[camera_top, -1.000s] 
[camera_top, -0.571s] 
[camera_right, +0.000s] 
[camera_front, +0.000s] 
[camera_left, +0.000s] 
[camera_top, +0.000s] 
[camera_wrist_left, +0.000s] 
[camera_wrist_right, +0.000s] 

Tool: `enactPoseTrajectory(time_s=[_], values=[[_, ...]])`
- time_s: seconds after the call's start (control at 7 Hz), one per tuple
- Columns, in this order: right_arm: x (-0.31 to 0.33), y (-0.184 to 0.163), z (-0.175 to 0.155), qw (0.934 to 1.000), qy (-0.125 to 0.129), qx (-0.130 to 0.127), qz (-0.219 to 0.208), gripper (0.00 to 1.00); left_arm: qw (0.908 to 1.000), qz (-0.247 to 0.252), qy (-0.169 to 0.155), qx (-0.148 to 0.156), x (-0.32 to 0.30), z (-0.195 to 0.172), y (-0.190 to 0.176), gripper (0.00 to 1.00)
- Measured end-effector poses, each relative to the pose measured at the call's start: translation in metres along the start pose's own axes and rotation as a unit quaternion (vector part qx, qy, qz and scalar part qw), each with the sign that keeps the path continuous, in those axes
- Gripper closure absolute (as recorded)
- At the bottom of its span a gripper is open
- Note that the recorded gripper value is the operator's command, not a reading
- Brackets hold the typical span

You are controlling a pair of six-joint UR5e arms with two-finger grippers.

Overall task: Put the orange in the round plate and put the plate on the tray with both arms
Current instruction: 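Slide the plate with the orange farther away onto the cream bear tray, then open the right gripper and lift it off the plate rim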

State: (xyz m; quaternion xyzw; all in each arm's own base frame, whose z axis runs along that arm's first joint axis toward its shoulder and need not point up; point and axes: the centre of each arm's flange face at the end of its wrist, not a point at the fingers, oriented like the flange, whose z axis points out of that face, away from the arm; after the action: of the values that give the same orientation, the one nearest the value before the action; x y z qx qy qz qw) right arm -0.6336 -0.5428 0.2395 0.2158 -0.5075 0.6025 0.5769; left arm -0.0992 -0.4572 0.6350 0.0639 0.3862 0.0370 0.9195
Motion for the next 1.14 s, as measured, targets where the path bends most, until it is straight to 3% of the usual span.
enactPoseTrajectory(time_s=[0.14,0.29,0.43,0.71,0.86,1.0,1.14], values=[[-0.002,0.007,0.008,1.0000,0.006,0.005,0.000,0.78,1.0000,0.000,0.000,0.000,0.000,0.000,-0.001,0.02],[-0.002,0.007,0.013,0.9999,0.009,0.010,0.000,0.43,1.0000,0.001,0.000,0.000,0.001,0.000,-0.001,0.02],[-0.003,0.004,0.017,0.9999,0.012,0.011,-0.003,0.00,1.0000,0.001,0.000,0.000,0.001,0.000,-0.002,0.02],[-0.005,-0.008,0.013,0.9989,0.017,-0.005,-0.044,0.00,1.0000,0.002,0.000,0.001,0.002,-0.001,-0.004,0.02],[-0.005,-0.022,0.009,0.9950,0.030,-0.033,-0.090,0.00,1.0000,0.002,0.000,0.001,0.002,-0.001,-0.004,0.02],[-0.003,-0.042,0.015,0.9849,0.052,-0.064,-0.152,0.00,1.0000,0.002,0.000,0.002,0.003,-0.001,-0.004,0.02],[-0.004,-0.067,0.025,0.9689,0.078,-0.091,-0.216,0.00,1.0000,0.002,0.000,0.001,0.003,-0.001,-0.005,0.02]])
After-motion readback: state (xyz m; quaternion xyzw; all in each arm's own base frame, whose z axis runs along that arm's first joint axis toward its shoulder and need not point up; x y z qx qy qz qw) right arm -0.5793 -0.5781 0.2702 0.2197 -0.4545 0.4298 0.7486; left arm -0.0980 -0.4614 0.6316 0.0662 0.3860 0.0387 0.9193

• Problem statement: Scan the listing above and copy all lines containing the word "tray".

• Written response:
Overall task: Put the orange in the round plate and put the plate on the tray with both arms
Current instruction: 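Slide the plate with the orange farther away onto the cream bear tray, then open the right gripper and lift it off the plate rim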

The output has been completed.